## AIM OF THE TASK
Write out the following listing's lines from the one with "Box the finger" to the one with "Several lookups on", exactly, with both included and no others.

## MATERIAL FOR THIS TASK
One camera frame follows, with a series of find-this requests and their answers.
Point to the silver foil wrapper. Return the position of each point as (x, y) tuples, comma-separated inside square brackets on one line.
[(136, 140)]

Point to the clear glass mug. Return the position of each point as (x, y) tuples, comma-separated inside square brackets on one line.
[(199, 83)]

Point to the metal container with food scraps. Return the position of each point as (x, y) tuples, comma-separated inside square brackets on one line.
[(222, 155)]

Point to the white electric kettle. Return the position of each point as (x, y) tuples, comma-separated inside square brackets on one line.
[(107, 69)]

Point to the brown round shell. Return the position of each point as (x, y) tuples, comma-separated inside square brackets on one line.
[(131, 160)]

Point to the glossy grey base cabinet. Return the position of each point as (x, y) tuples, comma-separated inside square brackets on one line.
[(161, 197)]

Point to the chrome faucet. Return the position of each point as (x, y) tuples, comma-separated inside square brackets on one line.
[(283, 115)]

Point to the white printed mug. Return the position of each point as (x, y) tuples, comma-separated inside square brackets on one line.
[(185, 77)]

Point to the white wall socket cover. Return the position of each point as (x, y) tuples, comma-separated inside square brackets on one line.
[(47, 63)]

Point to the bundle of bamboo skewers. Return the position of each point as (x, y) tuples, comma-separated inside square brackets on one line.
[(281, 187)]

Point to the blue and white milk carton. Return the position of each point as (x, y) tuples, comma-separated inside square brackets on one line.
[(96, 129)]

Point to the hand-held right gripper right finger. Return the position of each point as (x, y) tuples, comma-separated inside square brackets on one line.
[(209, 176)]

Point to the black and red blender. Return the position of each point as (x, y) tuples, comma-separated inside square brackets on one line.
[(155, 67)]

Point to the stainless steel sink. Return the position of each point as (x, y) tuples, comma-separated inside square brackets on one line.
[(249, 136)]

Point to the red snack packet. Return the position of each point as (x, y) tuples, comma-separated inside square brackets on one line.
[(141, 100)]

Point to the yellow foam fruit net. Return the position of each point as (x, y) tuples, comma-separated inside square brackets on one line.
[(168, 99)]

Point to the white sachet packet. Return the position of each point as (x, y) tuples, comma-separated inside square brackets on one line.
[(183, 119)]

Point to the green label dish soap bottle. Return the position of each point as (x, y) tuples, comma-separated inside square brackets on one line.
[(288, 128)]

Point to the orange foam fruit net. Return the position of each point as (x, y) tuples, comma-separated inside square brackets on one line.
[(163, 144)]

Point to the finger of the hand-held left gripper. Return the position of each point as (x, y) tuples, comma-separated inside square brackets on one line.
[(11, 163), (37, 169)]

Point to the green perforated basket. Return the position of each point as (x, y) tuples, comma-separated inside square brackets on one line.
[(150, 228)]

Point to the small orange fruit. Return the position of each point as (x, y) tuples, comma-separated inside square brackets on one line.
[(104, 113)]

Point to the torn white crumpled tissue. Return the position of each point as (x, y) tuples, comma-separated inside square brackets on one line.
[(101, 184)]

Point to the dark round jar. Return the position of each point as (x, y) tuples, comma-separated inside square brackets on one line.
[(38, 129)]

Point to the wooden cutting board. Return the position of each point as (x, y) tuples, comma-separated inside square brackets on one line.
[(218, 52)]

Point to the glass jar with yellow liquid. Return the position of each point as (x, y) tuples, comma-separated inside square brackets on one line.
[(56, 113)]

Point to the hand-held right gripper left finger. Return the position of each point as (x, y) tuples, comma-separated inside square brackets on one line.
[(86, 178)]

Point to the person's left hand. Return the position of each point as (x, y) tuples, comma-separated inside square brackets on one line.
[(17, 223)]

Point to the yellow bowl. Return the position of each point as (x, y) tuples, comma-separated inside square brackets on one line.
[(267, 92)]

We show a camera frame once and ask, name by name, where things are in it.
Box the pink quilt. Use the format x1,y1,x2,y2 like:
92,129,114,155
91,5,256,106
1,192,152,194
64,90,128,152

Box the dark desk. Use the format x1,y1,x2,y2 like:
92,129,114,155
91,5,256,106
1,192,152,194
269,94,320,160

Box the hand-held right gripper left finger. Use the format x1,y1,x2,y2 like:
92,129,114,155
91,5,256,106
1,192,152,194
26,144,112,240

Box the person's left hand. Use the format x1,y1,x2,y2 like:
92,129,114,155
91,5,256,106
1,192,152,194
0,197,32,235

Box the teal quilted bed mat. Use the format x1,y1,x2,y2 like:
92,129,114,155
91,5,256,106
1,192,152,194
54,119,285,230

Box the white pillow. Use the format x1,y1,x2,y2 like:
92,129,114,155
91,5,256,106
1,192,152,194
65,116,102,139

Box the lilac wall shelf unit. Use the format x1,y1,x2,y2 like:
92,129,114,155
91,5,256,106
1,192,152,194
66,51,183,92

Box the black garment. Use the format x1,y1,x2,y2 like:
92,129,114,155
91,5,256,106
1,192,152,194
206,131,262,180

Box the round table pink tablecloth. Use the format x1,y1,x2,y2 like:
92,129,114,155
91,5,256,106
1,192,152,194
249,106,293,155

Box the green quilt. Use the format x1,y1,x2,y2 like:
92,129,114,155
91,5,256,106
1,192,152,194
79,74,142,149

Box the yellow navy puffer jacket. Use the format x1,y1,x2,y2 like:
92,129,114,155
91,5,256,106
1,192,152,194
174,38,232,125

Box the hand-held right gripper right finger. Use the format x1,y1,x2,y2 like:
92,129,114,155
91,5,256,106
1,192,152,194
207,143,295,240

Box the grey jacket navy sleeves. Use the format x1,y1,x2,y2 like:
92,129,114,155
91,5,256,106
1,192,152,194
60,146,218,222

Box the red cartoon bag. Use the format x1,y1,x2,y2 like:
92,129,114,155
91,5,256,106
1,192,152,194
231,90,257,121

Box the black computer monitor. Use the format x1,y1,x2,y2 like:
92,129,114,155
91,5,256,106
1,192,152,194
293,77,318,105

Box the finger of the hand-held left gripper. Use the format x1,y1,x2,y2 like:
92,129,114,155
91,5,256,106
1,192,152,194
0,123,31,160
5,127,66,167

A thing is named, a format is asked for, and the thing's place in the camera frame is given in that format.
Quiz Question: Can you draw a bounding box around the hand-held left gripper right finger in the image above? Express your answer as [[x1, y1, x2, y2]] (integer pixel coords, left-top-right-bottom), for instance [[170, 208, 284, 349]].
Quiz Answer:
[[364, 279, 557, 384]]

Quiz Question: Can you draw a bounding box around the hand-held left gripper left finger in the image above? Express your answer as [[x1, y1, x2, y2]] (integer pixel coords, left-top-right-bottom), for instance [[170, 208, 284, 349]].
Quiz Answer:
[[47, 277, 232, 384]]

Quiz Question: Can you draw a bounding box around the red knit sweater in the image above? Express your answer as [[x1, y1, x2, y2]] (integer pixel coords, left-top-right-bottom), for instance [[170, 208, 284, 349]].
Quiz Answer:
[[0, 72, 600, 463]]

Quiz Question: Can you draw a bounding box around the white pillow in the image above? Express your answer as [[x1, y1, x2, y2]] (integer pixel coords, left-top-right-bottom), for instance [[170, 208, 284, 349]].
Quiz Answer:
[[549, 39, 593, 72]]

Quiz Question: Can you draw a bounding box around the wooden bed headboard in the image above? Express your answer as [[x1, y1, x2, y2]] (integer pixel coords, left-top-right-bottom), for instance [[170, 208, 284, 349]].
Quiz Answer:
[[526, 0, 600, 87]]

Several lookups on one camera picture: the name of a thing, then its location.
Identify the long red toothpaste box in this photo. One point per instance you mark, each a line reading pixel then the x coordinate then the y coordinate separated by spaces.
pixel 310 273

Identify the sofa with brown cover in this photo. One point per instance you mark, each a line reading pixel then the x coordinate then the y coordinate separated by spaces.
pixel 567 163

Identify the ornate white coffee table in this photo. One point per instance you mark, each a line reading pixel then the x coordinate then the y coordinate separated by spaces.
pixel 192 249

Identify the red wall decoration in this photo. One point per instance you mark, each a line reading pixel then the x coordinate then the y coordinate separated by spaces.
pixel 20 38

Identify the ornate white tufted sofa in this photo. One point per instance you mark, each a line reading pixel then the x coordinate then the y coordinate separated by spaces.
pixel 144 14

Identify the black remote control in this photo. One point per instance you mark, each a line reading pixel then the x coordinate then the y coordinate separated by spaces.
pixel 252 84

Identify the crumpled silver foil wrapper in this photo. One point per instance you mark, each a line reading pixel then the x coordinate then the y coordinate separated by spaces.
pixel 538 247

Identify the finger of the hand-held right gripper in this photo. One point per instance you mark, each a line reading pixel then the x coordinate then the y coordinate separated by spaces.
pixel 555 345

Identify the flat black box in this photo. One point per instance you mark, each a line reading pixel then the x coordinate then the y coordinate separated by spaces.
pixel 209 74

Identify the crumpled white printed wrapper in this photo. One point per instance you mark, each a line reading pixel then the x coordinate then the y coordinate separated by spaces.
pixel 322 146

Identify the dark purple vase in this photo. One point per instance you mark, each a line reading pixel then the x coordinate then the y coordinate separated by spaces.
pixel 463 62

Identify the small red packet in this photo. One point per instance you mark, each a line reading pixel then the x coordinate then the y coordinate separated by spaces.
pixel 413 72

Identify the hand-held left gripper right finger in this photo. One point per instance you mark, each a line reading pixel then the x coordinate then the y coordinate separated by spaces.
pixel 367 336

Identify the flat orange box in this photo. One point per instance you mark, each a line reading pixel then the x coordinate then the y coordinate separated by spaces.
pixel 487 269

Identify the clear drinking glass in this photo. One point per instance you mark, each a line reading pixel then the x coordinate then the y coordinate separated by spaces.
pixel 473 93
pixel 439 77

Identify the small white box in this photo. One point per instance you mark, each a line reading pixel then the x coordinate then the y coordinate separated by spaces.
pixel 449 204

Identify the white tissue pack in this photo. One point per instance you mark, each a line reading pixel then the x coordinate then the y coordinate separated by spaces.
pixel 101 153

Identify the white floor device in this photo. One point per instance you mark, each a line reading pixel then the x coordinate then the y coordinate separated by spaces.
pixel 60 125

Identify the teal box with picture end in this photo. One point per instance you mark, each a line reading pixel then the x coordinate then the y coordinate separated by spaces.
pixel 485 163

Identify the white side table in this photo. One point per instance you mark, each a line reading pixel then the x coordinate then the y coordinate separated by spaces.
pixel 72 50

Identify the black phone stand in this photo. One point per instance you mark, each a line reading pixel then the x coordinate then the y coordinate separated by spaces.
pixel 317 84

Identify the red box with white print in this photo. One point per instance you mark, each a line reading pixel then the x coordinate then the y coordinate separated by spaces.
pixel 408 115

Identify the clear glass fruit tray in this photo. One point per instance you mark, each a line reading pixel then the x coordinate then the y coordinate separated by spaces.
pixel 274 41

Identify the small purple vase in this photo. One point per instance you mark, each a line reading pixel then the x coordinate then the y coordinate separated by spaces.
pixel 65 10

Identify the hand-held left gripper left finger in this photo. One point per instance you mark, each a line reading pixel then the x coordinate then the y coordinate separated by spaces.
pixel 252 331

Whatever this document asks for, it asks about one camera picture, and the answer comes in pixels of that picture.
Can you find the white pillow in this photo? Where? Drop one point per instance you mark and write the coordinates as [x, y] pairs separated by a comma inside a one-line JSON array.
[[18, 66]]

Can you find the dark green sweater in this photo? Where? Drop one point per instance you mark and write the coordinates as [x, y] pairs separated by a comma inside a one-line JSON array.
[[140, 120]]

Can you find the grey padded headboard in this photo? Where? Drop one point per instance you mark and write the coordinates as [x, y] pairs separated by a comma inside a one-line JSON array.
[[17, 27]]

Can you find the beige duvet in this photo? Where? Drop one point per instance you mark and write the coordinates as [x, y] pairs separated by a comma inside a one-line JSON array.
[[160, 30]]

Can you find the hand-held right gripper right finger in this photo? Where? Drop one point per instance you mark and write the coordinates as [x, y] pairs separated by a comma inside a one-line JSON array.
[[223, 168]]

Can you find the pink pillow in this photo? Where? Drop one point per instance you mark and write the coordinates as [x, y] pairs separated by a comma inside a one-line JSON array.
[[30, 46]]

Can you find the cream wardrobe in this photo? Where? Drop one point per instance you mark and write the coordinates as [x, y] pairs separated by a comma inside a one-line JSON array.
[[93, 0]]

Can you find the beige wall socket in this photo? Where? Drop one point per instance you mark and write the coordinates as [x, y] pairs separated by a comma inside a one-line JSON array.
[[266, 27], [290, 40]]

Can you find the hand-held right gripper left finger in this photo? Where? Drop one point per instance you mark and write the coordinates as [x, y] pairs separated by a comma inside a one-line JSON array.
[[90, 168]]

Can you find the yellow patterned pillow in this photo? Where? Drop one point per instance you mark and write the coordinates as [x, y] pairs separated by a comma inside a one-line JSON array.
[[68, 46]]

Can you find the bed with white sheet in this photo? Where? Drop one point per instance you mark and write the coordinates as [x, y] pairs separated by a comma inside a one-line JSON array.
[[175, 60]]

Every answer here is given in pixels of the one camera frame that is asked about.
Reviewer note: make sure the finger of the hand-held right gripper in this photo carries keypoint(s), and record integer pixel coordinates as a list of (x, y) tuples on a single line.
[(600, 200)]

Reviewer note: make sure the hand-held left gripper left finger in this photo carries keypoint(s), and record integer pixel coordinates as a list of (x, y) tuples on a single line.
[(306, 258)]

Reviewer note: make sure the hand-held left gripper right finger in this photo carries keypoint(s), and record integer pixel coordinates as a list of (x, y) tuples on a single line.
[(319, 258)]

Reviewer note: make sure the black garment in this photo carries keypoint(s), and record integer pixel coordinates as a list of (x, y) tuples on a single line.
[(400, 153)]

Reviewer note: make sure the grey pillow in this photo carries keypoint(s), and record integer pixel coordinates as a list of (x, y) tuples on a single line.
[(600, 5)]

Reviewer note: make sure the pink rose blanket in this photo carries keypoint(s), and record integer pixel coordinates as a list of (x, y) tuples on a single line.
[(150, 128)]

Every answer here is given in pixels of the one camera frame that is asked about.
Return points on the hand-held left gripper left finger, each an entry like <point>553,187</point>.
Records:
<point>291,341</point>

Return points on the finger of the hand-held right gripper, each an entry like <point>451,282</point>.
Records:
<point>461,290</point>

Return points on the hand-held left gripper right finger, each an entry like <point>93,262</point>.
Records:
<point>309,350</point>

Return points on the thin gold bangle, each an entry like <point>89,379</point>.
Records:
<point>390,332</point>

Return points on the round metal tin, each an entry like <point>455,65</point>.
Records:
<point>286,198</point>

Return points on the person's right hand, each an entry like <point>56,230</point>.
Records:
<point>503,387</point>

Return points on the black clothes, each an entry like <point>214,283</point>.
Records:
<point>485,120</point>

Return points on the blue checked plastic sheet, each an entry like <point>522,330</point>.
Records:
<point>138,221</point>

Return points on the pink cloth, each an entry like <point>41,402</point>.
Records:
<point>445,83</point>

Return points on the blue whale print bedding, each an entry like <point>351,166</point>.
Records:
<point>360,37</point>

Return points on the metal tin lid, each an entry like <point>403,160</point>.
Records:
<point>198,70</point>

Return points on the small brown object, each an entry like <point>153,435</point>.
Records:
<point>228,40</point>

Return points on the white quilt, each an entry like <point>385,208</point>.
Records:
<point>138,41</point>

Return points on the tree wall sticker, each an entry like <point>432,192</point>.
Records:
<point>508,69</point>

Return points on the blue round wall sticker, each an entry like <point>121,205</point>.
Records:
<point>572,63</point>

## TASK ANSWER
Box the finger of the hand-held left gripper. Use the format x1,y1,x2,y2 like:
92,129,114,155
91,5,256,106
1,192,152,194
0,123,31,160
5,127,66,167

A thing is named, a format is asked for, and the thing's place in the camera frame is given in that format.
Quiz Question: Can you draw a bounding box around the hand-held left gripper right finger in the image above? Express your answer as [[x1, y1, x2, y2]] (integer pixel coords, left-top-right-bottom), for instance [[170, 208, 284, 349]].
Quiz Answer:
[[364, 279, 557, 384]]

Quiz Question: Can you draw a bounding box around the hand-held left gripper left finger in the image above? Express your answer as [[x1, y1, x2, y2]] (integer pixel coords, left-top-right-bottom), for instance [[170, 208, 284, 349]].
Quiz Answer:
[[47, 277, 232, 384]]

Quiz Question: Can you draw a bounding box around the red knit sweater in the image above? Express your answer as [[x1, y1, x2, y2]] (integer pixel coords, left-top-right-bottom), for instance [[170, 208, 284, 349]].
Quiz Answer:
[[0, 72, 600, 463]]

Quiz Question: Can you draw a bounding box around the white pillow in the image above? Express your answer as [[x1, y1, x2, y2]] (integer pixel coords, left-top-right-bottom), for instance [[170, 208, 284, 349]].
Quiz Answer:
[[549, 39, 593, 72]]

Quiz Question: Can you draw a bounding box around the wooden bed headboard in the image above? Express your answer as [[x1, y1, x2, y2]] (integer pixel coords, left-top-right-bottom), for instance [[170, 208, 284, 349]].
Quiz Answer:
[[526, 0, 600, 87]]

Several lookups on one camera picture: the name of a thing, then its location.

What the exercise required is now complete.